Intervals: the upcoming evolution of C ++

The C ++ 20 standard will appear soon, in which, most likely, they will add the concept of intervals ( ranges ), but few know what they are and what they eat. I couldn’t find the Russian-speaking sources available to a wide audience about this beast, so in this article I would like to tell you more about it based on the lecture by Arno Schödl “From Iterators to Ranges: The Upcoming Evolution Of the STL” from Meeting C ++ 2015- th year. I will try to make this article as clear as possible for those who first come across this concept, and at the same time I will talk about all sorts of chips like interval adapters for those who are already familiar with this concept and want to learn more.

Libraries with ranges

At the time of this writing, there are three main libraries that implement the intervals:

The first library, in fact, is the progenitor of this concept (which is not surprising, after all, what is missing in the Boost library collection :)). The second is the Eric Niebler Library, which will be discussed later. And finally, the latest library, as you might guess, was written by the company think-cell, which can be said to have developed and improved Boost.Range.

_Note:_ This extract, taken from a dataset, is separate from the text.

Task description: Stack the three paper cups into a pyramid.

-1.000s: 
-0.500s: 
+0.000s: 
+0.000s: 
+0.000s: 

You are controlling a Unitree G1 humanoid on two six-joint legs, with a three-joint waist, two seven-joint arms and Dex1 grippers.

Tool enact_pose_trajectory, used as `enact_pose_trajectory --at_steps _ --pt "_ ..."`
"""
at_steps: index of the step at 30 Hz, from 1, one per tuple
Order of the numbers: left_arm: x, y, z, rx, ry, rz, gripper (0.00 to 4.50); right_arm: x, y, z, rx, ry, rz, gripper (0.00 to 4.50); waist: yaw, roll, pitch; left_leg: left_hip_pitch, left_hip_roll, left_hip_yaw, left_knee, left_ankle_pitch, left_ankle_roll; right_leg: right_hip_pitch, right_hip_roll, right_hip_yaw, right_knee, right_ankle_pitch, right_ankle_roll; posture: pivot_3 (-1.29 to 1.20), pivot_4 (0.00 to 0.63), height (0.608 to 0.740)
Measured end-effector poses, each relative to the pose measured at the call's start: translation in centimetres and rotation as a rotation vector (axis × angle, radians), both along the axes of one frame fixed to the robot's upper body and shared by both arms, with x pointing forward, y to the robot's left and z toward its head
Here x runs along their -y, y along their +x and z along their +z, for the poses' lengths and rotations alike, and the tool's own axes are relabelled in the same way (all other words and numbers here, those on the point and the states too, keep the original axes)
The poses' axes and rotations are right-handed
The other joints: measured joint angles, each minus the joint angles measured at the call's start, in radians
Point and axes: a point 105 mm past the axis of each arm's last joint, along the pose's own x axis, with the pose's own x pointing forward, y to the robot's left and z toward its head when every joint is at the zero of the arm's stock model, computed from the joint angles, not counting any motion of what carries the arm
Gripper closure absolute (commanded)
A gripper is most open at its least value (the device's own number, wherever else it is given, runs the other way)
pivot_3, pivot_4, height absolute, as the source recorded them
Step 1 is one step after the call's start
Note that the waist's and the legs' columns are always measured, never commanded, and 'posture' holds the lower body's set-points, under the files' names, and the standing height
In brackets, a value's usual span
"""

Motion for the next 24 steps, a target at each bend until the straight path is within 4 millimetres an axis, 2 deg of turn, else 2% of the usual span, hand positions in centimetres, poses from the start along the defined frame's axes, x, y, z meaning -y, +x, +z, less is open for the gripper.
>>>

Why are intervals our future?

For those who are not familiar with the concept of interval, we define this non-trivial concept as something that has a beginning and an end (a pair of iterators ).

Let's now consider the following problem: there is a vector, it is necessary to remove from it all repeating elements. Under the current standard, we would solve it like this:

std::vector<T> vec=...; std::sort( vec.begin(), vec.end() ); vec.erase( std::unique( vec.begin(), vec.end() ), vec.end() );

In this case, we specify the name of the vector as much as 6 times! However, using the concept of intervals (by combining iterators at the beginning and end of a vector into one object), you can write many times simpler by specifying the desired vector only once :

 tc::unique_inplace( tc::sort(vec) );

What is the interval at the moment within the current standard?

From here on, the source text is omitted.